Park Hotel ist ein sehr geschmeichelter Name, bei Monopoly währe
das Park Hotel eher in der Region Badstrasse.
Spät Abends kommen Luc und Daryl an. Gezwungenermaßen
übernachtet Daryl zum ersten mal im Hotel Monster auf unsrem
Gästebett in der Fahrerkabine. Luc kann ja wieder Hotel Brian
nutzen.
24. Dezember 2003 - Heilig Abend.
Nach längere
Diskussion im Park Office ist geklärt, wie lange wir im Park
bleiben. Wir müssen auch noch zwei bewaffnete Scouts mitnehmen.

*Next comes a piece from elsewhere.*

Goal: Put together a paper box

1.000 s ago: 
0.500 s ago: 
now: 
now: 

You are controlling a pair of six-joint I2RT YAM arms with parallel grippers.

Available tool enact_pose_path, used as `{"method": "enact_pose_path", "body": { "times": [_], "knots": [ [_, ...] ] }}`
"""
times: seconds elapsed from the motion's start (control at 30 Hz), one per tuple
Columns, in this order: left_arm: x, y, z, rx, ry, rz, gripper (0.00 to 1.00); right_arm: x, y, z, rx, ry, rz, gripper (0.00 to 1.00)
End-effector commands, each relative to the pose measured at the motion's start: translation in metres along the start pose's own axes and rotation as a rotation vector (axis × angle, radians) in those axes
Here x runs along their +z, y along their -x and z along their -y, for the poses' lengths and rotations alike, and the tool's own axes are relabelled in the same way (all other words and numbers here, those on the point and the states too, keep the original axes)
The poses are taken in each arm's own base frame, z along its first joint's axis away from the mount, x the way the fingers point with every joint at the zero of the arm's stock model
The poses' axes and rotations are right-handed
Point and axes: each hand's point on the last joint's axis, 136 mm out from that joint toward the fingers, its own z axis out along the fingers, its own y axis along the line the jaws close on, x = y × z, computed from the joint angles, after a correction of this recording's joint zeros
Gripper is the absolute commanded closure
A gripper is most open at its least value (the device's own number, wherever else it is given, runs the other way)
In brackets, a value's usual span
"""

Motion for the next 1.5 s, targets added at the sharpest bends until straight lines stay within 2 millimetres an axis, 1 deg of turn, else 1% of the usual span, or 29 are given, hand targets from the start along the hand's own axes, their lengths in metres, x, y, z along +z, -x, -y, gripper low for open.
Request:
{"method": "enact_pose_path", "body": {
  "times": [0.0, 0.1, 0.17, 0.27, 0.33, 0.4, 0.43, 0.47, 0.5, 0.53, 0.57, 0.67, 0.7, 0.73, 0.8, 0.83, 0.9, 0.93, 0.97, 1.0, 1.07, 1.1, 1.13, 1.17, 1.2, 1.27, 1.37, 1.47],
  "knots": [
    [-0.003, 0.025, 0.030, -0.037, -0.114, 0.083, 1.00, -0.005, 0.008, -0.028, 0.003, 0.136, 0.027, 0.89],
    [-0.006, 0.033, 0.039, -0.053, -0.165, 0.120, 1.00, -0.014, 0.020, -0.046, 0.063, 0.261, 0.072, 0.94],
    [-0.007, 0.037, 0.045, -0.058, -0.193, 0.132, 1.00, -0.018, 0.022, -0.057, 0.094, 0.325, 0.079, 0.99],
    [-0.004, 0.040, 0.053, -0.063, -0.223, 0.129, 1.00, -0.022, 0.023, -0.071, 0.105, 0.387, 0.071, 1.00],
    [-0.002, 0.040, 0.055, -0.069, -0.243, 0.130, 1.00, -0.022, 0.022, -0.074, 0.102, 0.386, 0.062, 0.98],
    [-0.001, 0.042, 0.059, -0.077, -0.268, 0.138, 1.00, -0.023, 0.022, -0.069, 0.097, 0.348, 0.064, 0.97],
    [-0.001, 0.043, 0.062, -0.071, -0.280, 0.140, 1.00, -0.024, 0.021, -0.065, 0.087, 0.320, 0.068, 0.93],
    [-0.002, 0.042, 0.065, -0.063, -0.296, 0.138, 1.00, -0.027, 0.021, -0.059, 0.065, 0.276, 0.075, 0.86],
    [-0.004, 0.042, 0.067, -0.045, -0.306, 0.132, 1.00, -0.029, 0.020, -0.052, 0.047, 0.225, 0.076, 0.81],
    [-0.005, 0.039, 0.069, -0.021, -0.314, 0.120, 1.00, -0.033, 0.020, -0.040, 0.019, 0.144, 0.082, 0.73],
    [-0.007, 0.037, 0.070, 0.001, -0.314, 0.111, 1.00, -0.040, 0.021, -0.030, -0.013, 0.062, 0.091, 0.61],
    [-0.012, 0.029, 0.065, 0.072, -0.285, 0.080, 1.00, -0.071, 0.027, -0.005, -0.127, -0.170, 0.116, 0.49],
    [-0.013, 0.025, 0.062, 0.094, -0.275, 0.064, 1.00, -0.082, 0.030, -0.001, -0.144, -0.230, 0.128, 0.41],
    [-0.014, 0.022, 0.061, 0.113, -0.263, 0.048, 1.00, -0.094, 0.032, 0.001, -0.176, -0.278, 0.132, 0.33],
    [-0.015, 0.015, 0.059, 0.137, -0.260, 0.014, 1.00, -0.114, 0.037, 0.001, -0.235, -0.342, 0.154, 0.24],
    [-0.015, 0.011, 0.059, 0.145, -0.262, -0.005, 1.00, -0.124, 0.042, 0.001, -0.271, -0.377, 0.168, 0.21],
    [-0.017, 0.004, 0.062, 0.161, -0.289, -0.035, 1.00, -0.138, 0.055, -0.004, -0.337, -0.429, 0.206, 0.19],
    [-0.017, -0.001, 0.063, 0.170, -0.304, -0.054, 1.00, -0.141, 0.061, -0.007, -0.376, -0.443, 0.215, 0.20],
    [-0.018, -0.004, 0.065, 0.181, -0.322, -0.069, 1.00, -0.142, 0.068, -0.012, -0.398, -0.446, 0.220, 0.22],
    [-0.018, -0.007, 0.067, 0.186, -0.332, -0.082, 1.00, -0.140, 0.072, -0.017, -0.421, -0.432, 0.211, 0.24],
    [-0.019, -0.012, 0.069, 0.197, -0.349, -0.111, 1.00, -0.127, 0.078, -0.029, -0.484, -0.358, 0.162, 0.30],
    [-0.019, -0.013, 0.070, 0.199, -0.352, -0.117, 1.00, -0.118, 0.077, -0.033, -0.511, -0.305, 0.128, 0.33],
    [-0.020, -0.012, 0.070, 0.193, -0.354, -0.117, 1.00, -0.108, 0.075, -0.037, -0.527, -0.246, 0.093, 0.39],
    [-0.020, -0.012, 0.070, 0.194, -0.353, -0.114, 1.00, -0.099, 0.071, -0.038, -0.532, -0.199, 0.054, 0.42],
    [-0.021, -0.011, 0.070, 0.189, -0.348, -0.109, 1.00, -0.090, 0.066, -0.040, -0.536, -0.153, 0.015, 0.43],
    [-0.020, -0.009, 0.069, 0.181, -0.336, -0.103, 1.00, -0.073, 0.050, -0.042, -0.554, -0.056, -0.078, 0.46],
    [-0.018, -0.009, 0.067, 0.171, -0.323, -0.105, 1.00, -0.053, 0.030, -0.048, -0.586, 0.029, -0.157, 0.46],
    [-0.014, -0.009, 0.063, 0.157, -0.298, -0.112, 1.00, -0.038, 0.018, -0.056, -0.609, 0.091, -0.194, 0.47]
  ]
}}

Es ist zwar nicht klar ob sie uns vor Mensch oder Tier beschützen
sollen aber sie müssen mit und wir müssen bezahlen. Da
niemand mehr Platz im Auto hat, kommen die beiden ins Monster. Uns ist
etwas unwohl bei den komischen Schiessprügeln die wir nun im Auto
spazieren fahren. Wir weisen auch ausdrücklich darauf hin, dass
wir nicht direkt vor den Mündung der Gewehrläufe sitzen
wollen. Man weiß ja nie bei den alten Dingern. Bevor wir
entgültig los können kaufen wir auf dem Markt von Debark ein
Schaf und ein paar Hühner. Das lebende Schaf und die Hühner
werden auf dem das Dach von Custard transportiert. Unser Auftauchen
beim Markt, bringt das gesamte Marktgeschehen durcheinander. Auf
geht`s in Richtung Parkeingang. Das Monster keucht und ächzt die
Serpentinen hoch. Beim Parkeingang werden wir von einer Herde Affen
begrüßt die hier endemisch sind.
("Endemisch" heißt: einzigartig, es gibt sie nur an
einem, diesem speziellen Ort. Endemisch ist ein super Fremdwort um
sich irgendwo hervorzutun. Das sage noch einer, bei Kaso-Tour
könne man nix lernen). Egal, die Affen, "Gelada baboon"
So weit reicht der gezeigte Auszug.